Against all hope, and all logic, I checked the number to see if perhaps it might not be from Megan. Yeah, right. I didn’t respond. I didn’t try to contact her again. I’m generally pretty good at following instructions when they’re as explicit as hers were. I rolled over, exhausted, and then lay awake for the next five hours.

CHAPTER 14

I’d never flown into Reagan National Airport before. For a few moments, as we were descending, it felt like we were going to land in the middle of downtown Washington. Then, just as we were about to touch down, it felt like we were going to belly-flop in the middle of the Potomac River. Mercifully, we landed where we were supposed to, right on the runway. If I’d arrived at the larger and busier Dulles Airport, it would have taken quite a while to make my way into the city. But Reagan Airport, the old Washington National Airport, is just three miles from downtown
DC
. Even with the tighter security imposed at an airport so close to the White House, I was still in a cab and on my way to my meeting in under twenty-five minutes from landing. Not bad.

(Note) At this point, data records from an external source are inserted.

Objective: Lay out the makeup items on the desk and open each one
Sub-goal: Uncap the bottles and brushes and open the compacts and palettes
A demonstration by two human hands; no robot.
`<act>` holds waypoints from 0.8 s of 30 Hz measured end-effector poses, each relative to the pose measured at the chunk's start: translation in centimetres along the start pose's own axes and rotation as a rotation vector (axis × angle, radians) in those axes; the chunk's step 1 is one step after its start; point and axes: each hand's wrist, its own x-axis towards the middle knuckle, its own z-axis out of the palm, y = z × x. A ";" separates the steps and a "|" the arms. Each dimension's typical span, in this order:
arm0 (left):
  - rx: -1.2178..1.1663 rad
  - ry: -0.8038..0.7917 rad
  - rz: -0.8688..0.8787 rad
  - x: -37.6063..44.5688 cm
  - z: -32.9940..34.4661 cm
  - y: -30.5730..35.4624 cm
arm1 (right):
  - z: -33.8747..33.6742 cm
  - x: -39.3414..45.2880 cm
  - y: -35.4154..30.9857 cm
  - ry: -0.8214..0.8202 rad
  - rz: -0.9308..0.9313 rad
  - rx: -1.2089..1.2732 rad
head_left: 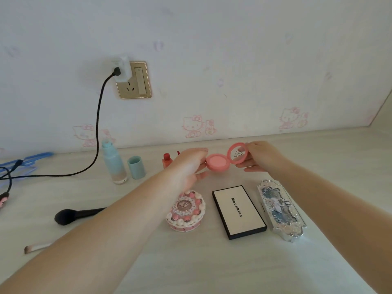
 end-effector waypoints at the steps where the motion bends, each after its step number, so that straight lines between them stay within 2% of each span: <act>1: 0.038 -0.003 0.002 0.3 0.2 0.0 | 0.1 0.3 0.2 -0.007 0.007 0.012; 6: 0.213 0.014 0.028 1.3 0.5 -0.3 | 0.2 1.2 1.0 -0.029 0.025 0.038; 19: 0.458 0.007 0.093 1.9 0.1 -1.0 | 0.0 1.5 1.9 -0.052 0.058 0.093; 24: 0.532 0.010 0.211 0.4 -1.2 -0.5 | -0.9 0.1 1.3 0.037 -0.004 -0.006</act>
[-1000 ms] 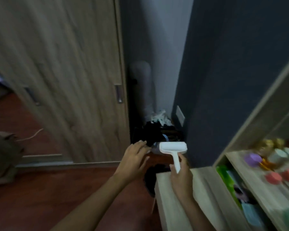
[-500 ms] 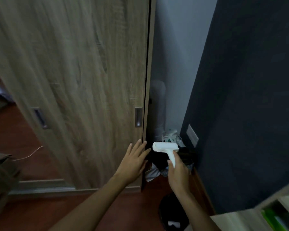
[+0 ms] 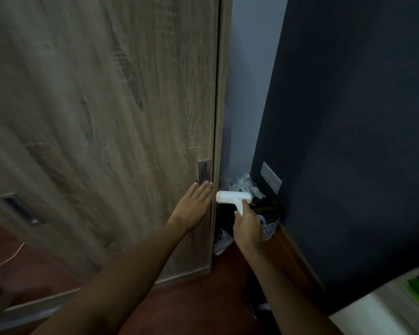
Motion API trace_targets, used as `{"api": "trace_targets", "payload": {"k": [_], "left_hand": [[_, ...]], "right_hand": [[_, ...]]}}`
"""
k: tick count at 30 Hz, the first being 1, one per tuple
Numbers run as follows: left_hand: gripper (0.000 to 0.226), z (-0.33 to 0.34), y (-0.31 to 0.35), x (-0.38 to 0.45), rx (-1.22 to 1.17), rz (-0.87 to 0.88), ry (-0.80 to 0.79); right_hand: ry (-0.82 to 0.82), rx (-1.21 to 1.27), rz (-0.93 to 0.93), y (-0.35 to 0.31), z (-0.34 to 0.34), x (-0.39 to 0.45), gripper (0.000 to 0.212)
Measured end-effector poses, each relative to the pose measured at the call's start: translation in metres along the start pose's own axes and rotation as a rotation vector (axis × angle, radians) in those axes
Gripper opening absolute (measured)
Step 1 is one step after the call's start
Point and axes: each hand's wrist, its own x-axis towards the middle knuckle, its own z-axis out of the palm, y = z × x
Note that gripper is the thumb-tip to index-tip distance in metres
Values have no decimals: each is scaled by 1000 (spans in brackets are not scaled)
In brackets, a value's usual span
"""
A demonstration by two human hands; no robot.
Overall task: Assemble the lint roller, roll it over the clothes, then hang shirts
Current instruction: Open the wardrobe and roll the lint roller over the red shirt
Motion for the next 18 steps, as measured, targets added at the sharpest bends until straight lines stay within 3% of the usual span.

My destination was on H Street
NW
, not that far from the White House and the National Mall. The National Organization for Women
(NOW)
was created in 1966 over the course of two
seminal meetings in Washington,
DC
. The forty-nine women and men – the vast majority were women – who attended those two gatherings, including the groundbreaking author of
The Feminine Mystique
, Betty Friedan, are considered the founders of the organization. Over the years,
NOW
has emerged as the leading voice for women in America. I was about to meet with the president of
NOW
, that is, if I didn’t throw up in the back of the cab from the squadron of butterflies locked in aerial mixed martial arts combat in my stomach.